START Material to process

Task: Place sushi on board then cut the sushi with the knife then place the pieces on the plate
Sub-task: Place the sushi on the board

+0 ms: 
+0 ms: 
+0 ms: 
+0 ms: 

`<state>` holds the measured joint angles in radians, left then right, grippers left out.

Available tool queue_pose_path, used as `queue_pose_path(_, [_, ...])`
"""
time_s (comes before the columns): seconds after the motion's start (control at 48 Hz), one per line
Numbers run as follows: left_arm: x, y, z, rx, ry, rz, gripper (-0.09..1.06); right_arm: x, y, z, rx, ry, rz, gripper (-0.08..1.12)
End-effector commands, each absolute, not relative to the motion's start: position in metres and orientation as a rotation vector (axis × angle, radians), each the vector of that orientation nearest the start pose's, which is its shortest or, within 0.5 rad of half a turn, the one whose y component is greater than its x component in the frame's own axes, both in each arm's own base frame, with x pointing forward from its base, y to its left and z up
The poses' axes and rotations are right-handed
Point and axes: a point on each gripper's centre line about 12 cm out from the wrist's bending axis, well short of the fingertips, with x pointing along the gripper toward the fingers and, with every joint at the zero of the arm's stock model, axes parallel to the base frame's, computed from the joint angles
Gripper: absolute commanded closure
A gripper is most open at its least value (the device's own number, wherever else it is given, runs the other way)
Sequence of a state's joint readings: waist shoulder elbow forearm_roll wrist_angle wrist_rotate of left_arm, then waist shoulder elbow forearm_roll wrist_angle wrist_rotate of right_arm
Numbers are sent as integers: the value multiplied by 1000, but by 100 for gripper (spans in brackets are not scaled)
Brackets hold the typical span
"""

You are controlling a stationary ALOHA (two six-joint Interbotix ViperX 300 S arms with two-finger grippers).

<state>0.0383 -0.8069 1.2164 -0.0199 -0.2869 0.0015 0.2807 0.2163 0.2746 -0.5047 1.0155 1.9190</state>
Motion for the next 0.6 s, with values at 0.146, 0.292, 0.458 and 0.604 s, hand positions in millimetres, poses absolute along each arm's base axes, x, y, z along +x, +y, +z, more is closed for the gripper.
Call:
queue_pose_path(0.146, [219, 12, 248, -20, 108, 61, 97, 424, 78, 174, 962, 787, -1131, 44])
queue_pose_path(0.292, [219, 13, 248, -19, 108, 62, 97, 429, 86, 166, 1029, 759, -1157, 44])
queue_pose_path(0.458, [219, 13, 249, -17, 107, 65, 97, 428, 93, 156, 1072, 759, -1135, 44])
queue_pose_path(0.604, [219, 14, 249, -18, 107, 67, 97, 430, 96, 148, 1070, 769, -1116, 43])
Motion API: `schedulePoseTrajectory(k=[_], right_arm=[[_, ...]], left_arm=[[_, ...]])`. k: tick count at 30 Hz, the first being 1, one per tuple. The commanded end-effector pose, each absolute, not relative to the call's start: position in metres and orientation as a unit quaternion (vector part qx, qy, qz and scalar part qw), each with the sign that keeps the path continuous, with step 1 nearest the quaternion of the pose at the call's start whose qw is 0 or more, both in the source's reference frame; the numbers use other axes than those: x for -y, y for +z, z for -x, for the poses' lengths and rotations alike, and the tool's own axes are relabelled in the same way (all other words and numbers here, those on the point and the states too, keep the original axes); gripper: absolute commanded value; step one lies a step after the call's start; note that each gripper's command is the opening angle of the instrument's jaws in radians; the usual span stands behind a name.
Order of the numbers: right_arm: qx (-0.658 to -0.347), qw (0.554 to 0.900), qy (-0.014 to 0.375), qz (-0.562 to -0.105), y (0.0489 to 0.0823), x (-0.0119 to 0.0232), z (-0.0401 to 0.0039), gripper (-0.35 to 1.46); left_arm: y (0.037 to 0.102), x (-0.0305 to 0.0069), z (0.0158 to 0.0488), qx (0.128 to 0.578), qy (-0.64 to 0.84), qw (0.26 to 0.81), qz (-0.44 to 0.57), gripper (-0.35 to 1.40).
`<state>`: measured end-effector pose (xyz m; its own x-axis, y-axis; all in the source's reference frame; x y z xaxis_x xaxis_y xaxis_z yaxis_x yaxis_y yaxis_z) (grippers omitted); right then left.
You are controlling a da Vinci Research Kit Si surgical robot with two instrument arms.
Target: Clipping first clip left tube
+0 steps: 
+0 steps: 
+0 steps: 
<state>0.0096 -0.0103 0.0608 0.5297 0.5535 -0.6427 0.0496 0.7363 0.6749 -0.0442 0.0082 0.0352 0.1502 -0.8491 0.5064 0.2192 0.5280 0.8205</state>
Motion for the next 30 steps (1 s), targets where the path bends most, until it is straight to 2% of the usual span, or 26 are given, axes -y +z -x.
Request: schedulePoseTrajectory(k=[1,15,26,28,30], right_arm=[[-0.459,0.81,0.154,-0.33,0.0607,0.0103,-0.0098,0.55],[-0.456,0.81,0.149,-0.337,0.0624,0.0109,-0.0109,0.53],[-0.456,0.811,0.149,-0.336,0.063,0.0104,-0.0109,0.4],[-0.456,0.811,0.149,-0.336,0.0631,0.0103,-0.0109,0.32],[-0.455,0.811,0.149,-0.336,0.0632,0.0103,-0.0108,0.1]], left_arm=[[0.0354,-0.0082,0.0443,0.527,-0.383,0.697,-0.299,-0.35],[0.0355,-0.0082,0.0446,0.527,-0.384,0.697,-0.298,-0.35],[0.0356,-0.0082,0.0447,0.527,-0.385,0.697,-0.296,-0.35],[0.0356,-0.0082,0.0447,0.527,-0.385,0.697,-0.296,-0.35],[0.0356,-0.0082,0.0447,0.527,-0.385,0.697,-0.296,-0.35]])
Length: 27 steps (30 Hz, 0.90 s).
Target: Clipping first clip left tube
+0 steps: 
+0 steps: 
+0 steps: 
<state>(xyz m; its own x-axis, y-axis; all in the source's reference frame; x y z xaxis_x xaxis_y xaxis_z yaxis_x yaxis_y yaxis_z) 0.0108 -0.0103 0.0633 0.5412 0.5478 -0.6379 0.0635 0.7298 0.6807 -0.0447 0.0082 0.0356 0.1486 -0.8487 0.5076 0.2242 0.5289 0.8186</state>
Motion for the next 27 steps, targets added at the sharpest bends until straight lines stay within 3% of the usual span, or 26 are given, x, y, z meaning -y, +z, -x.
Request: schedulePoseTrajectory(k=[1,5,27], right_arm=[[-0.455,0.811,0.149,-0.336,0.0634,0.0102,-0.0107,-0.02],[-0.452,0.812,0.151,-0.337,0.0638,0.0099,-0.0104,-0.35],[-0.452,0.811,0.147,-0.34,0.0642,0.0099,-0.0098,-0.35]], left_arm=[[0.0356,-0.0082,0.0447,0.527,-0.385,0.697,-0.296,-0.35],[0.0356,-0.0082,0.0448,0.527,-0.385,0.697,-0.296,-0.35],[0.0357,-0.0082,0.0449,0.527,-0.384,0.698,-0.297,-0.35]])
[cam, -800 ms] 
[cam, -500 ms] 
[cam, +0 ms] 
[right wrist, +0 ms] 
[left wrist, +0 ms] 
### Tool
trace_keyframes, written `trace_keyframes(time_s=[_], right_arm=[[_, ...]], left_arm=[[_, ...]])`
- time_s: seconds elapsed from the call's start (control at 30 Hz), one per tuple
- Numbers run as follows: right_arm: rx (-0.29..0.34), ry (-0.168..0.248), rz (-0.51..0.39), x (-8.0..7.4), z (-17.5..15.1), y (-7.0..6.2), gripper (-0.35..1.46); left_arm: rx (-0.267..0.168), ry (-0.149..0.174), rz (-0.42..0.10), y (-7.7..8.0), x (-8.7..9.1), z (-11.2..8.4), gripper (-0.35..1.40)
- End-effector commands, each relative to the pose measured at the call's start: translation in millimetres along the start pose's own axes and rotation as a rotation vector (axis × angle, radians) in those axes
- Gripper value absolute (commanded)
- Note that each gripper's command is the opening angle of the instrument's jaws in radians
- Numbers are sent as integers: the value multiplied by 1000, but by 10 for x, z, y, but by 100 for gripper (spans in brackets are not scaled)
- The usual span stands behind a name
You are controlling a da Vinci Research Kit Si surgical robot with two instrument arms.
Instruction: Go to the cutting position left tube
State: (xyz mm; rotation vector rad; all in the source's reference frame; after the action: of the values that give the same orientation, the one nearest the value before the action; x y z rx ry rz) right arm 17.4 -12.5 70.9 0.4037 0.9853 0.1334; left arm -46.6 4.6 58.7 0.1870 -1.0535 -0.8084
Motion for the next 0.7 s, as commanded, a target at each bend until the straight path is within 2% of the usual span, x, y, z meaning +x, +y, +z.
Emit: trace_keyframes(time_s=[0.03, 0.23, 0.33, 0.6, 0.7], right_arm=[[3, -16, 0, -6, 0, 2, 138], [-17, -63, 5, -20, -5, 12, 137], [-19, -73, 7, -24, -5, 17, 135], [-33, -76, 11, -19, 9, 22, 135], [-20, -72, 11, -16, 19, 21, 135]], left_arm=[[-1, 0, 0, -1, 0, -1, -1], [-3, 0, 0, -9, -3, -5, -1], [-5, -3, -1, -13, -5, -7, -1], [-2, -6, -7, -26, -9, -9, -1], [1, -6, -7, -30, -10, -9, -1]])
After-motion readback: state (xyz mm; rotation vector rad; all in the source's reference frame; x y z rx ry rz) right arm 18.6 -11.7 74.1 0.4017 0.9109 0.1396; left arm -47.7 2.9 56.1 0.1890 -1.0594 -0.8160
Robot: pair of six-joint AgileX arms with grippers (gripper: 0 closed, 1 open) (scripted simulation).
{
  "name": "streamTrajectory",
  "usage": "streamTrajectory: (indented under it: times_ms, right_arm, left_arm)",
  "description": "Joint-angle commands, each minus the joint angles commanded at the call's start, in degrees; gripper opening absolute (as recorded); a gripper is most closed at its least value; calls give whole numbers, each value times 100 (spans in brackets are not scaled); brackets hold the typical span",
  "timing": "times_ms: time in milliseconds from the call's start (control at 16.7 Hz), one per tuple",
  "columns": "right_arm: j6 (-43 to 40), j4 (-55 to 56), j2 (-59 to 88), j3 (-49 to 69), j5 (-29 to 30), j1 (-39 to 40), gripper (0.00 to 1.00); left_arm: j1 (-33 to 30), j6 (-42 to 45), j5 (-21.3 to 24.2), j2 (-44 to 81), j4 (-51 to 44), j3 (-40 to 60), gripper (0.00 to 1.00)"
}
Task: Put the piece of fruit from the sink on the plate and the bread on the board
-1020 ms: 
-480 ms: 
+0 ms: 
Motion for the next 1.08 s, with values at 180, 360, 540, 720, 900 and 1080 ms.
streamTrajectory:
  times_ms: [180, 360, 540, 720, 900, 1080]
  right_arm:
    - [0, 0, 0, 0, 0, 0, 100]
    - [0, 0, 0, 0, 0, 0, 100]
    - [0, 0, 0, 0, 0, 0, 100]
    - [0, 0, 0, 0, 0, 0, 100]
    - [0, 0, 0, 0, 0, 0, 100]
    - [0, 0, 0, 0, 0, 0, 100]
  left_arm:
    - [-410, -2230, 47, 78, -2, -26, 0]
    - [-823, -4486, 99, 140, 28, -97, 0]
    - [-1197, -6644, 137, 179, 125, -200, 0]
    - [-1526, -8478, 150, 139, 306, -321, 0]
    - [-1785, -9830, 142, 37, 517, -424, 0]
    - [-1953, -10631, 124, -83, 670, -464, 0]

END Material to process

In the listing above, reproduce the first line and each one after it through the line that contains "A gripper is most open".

Task: Place sushi on board then cut the sushi with the knife then place the pieces on the plate
Sub-task: Place the sushi on the board

+0 ms: 
+0 ms: 
+0 ms: 
+0 ms: 

`<state>` holds the measured joint angles in radians, left then right, grippers left out.

Available tool queue_pose_path, used as `queue_pose_path(_, [_, ...])`
"""
time_s (comes before the columns): seconds after the motion's start (control at 48 Hz), one per line
Numbers run as follows: left_arm: x, y, z, rx, ry, rz, gripper (-0.09..1.06); right_arm: x, y, z, rx, ry, rz, gripper (-0.08..1.12)
End-effector commands, each absolute, not relative to the motion's start: position in metres and orientation as a rotation vector (axis × angle, radians), each the vector of that orientation nearest the start pose's, which is its shortest or, within 0.5 rad of half a turn, the one whose y component is greater than its x component in the frame's own axes, both in each arm's own base frame, with x pointing forward from its base, y to its left and z up
The poses' axes and rotations are right-handed
Point and axes: a point on each gripper's centre line about 12 cm out from the wrist's bending axis, well short of the fingertips, with x pointing along the gripper toward the fingers and, with every joint at the zero of the arm's stock model, axes parallel to the base frame's, computed from the joint angles
Gripper: absolute commanded closure
A gripper is most open at its least value (the device's own number, wherever else it is given, runs the other way)

That concludes the answer to the exercise.